Algorithmic skeletons were firstly thought as a solution for cluster computing. The distributed nature and hardware diversity of cluster computing demanded programmers to be aware of the underlying hardware's characteristics. This resulted in hardware-specific programs, with hard portability and probably poor performance in different systems, with distinct hardware specifications, since they were only optimized for the system they were developed to. Also, determining which part of a program could and should be parallelized was not always a trivial task and could also be dependent on the underlying hardware's idiosyncrasies, resulting in a solution that may not be optimal for that particular system. Moreover, the behavior of a system comprising several parts that work in parallel is harder to predict than the behavior of a system that works sequentially. As soon as general purpose computers began to incorporate parallel hardware, the concept was adopted to single machine computations, not only for multi-core CPUs, but also for GPUs.

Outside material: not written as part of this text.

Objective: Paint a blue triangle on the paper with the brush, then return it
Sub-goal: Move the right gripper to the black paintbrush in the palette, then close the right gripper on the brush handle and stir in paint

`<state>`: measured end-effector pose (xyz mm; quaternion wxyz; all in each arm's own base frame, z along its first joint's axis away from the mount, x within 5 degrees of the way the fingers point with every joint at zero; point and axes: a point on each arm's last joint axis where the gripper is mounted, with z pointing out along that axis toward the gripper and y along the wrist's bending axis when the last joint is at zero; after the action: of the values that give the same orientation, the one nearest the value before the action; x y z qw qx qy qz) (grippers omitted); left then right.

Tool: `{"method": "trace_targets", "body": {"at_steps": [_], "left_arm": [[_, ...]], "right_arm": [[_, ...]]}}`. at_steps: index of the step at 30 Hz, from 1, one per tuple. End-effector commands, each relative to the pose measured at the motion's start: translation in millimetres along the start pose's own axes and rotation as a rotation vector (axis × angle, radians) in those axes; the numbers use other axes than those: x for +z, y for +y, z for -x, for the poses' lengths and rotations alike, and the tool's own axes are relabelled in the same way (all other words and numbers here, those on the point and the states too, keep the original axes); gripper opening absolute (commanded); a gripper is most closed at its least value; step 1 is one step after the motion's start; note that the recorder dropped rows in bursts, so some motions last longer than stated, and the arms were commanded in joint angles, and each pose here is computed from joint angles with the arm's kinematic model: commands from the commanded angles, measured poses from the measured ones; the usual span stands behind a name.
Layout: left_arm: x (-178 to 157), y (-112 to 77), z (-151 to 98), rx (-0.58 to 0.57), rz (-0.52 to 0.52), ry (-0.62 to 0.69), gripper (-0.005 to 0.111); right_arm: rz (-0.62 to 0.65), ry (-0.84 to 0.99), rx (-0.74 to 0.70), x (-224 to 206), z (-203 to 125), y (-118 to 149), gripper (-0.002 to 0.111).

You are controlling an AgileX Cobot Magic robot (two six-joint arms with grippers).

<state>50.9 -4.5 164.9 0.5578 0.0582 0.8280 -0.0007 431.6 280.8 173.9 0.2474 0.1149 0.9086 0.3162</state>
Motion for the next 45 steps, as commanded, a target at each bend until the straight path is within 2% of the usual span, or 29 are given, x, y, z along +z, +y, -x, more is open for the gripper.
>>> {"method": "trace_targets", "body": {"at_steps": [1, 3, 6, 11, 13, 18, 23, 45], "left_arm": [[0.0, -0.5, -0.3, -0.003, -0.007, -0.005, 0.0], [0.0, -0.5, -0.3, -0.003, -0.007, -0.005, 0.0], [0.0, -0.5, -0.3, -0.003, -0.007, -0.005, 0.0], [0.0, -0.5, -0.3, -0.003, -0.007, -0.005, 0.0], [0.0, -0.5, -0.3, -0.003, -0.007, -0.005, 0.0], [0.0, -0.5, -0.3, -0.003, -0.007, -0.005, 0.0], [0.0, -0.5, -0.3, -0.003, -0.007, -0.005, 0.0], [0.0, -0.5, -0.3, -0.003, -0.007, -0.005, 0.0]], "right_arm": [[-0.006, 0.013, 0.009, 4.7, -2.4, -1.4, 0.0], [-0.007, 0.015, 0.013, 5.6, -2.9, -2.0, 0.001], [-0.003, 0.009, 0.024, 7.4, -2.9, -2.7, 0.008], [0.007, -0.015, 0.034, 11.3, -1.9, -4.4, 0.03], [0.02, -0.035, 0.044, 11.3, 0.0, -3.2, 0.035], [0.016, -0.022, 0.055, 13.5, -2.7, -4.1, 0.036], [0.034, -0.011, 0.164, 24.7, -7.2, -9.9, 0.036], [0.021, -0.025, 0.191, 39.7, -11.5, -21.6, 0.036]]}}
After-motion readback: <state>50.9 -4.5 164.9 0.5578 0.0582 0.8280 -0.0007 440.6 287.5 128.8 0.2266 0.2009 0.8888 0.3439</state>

Skeletons can be divided in three main categories: Data-parallel, Task-parallel and Resolution skeletons. Data-parallel skeletons handle problems with large data structures, dealing with challenges such as splitting the data among all running threads and merging the results after a routine is applied. Examples are *Map*, *Reduce* and *Zip*. Task-parallel skeletons deal with problems related to task interaction, like communication and synchronization. Examples are the *Pipeline*, *Farm* (also know as *Master-Slave*), *For* and *While*. Finally we have the Resolution skeletons, which define algorithms to solve a family of problems. Two examples are the *Divide & Conquer* and the *Branch & Bound*. We now describe the most popular skeletons included in these categories.

- Data-parallel
  - Map Applies a function or a sub-skeleton to all elements of a set of data. This skeleton can be conceived as a Single Instruction, Multiple Data (SIMD) skeleton as parallel threads running the same instructions can be applied concurrently over different data elements.
  - Reduce Scans a data-set from left to right applying a function to each pair of elements, resulting in a single element being produced. The concurrency potential will depend on the associativity property of the function applied. This skeleton is also called *Fold* by some frameworks.
  - Scan This skeleton has a behavior similar to Reduce, the difference laying in the resulting type. Instead of a single element, Scan returns a data-set of the same size as the input, where each element is the result of applying the reduction function to all the elements in the input set with lower or equal indexes. This intermediate results are important to a subset of algorithms and that is why some frameworks support this skeleton.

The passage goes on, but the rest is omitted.